Y no puedo dejar de pensar en la vergüenza que siento cada vez que alguien me lo dice, y en todas las cosas que creo que les respondería si mi dominio del idioma no fuera tan precario.
Probablemente les diría que, como nos han hecho entender las compañeras del movimiento antirracista, nosotras estamos en el lado privilegiado del mundo dónde, aun habiendo represión, los conflictos no se solucionan con bombardeos sino con juicios (injustos), sentencias (injustas), y donde lo que más miedo nos da cuando nos manifestamos (y no sin motivos) es que nos saquen un ojo. Y eso no sería para sacarle importancia a lo que pasa allí, sino porque al fin y al cabo, por muchas similitudes que podamos encontrar, a nosotras no nos matan (bueno, sí nos matan por ser mujeres, migrantes… pero no por ser catalanas).
Igual no lo diría, pero lo pensaría, que pese a la simpatía y el amor que muchas sentimos hacia el pueblo kurdo, si ellas fueran un día a Catalunya tendrían que aguantar miradas tal vez por llevar velo, por tener la piel más oscura, o por hablar kurdo o árabe. Porque el ser catalán o catalana no implica no ser racista, por mucho que algunas intenten negarlo.
Pensaría también, que si algún día existiera un Estado catalán y ellas fueran allí a vivir difícilmente tendrían ni voz ni voto (literalmente). Porque el proyecto político que están construyendo aquí, donde tiene que haber representación de los distintos grupos sociales y la democracia es participativa y no representativa, donde hay co-presidencias y co-alcaldías y siempre hay una mujer y un hombre en ellas, dónde la vida colectiva es tan importante… Está a años luz del discurso independentista mayoritario que hay allí, o del discurso de las izquierdas españolas que no están a pie de calle. Un discurso que sigue siendo capitalista, racista y que sigue entendiendo el Estado como un fin, y no como un medio. Un Estado donde, con las propuestas políticas que hay sobre la mesa, ellas probablemente no tendrían cabida, cómo no la tienen ahora tantas personas con las que convivimos.

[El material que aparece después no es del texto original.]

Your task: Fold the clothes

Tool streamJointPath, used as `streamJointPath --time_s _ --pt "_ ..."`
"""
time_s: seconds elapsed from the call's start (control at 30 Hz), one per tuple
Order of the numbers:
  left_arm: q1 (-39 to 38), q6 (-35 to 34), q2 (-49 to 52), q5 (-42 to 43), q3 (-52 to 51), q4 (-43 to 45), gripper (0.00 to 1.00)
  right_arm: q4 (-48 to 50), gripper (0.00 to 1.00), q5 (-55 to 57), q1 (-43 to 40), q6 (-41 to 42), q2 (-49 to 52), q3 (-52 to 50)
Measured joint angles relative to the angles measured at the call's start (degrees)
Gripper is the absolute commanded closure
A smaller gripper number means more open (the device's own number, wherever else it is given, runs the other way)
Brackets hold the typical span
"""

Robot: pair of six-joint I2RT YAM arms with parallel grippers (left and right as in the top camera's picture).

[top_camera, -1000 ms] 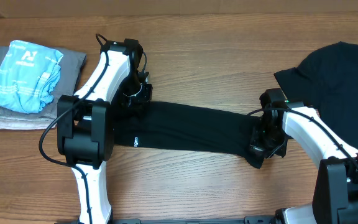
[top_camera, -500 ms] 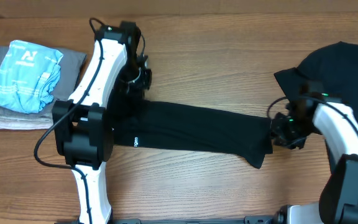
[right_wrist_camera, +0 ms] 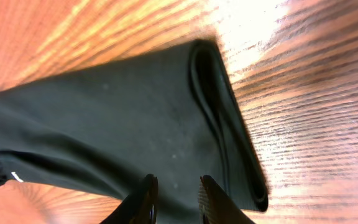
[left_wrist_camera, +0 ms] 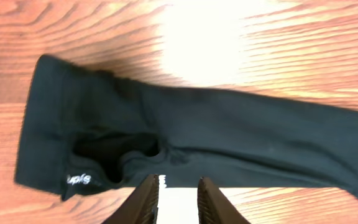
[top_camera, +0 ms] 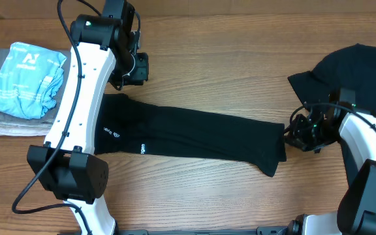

Aun así, al ver hoy la foto de Erdogan y Sánchez se ha despertado entre nosotras un sentimiento de complicidad que no era entre individuos, sino donde nos reconocíamos como pueblos. Complicidad de saber que nos encontramos frente a unos estados que utilizarán todas las herramientas a su alcance para que los equilibrios de poder que hay, se mantengan y que se van a apoyar pase lo que pase, como también haremos nosotras al plantarles cara.
Y complicidad de sentirnos juntas como personas, ahora y aquí, viviendo esta normalidad anormal, donde, pese a todo, acabamos riendo cada vez que nos faltan las palabras para entendernos.